The second panel included research from around the world, but with a strong focus on India and African countries such as Liberia, South Africa and Ghana. This work pointed to similar themes in practice, but different themes for research. Don Moynihan (@donmoyn) pointed out that across the panels the evidence suggested that performance regimes had a net neutral or even negative effect, while management systems that invested in bureaucratic autonomy seemed to generate better outcomes. Researchers studying India and Africa were not applying field experiments, but instead creating new datasets based on a mixture of administrative data and freedom of information act requests to assess how different reforms or features of the administrative systems were affecting performance. This often requires spending time in the field, building relationships or waiting out bureaucrats who would otherwise not share the information. Performance in these settings may be more crudely and creatively measured, with measures such as project-completion standing in for indicators of performance.

 

In evaluating this panel, Carolyn Heinrich (@CJ_Heinrich) of Vanderbilt University notes that the research offered insights precisely because they connected theories about micro-behavioral processes with larger administrative questions about state capacity. Dan Rogger also drew larger lessons for the use of randomized-controlled trials and public management research generally. Rogger runs the Bureaucracy Lab at the World Bank which runs about 10 field experiments at any one time. Such experiments are the stars in the skies that can shed light for new design efforts, but to understand them you need to understand the entire constellation. This requires thick qualitative description of bureaucracies that forms the context in which these experiments occur.

 

In the final session both Hill and Rogger argued for the need to break down silos between universities, evaluation organizations, non-profits and government. In some cases, this is an incentive problem argued Rogger, while Hill pointed to cultural beliefs within universities as a no less salient barrier.
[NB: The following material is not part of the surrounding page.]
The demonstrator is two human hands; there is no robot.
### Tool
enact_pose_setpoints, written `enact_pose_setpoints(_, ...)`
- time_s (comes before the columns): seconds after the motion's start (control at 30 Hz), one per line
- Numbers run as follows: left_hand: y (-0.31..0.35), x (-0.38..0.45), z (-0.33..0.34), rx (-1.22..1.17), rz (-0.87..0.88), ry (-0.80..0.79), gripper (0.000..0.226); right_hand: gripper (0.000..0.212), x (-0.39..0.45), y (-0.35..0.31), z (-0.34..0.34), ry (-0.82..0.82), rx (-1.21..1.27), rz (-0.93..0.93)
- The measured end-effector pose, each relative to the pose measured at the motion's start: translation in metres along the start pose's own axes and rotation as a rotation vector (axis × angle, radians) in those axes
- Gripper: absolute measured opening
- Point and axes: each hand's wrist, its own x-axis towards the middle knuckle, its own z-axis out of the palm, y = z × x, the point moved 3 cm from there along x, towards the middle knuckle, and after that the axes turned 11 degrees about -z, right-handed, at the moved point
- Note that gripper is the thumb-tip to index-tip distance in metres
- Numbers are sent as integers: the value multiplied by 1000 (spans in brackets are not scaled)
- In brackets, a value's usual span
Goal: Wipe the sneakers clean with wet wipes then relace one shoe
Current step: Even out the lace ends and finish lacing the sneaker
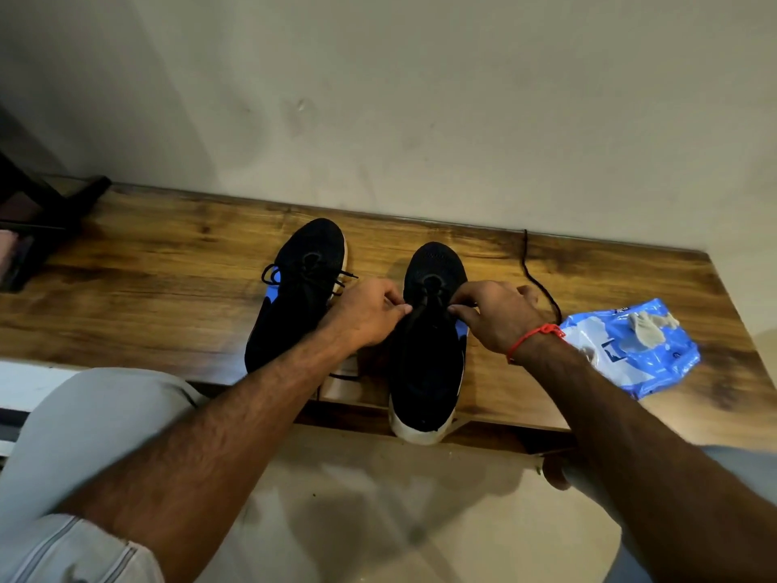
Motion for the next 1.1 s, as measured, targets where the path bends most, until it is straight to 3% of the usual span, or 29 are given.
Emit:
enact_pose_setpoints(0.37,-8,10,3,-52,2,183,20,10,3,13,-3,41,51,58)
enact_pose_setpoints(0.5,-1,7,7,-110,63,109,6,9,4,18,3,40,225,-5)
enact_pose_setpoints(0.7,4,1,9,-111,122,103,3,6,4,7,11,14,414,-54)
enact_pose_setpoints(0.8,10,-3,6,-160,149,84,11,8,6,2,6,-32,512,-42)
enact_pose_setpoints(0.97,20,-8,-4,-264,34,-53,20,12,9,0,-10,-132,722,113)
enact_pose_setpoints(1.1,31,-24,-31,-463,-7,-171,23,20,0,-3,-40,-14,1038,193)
Chris Mihm of the US Government Accountability Office argued that efforts such as the 2030 Agenda for Sustainable Development and the related global Sustainable Development Goals are venues where public management research and practice can be matched. Such efforts have tangible performance metrics in various stages of development, are a high priority for many countries, and include significant design challenges, but still lack much engagement among scholars, researchers, and practitioners.

 

 

AGENDA

 

9.15-10.30am Session 1: Recruitment, Training and Incentives

Chair: John Kamensky, IBM Business of Government

Nina Van Loon, Leiden University: Changing Incentive Structures in Performance Regimes

Elizabeth Linos, Harvard University & Behavioral Insights Team: Improving Recruitment

Lotte Bogh Andersen, Aarhus University: Can we Train Better Leaders?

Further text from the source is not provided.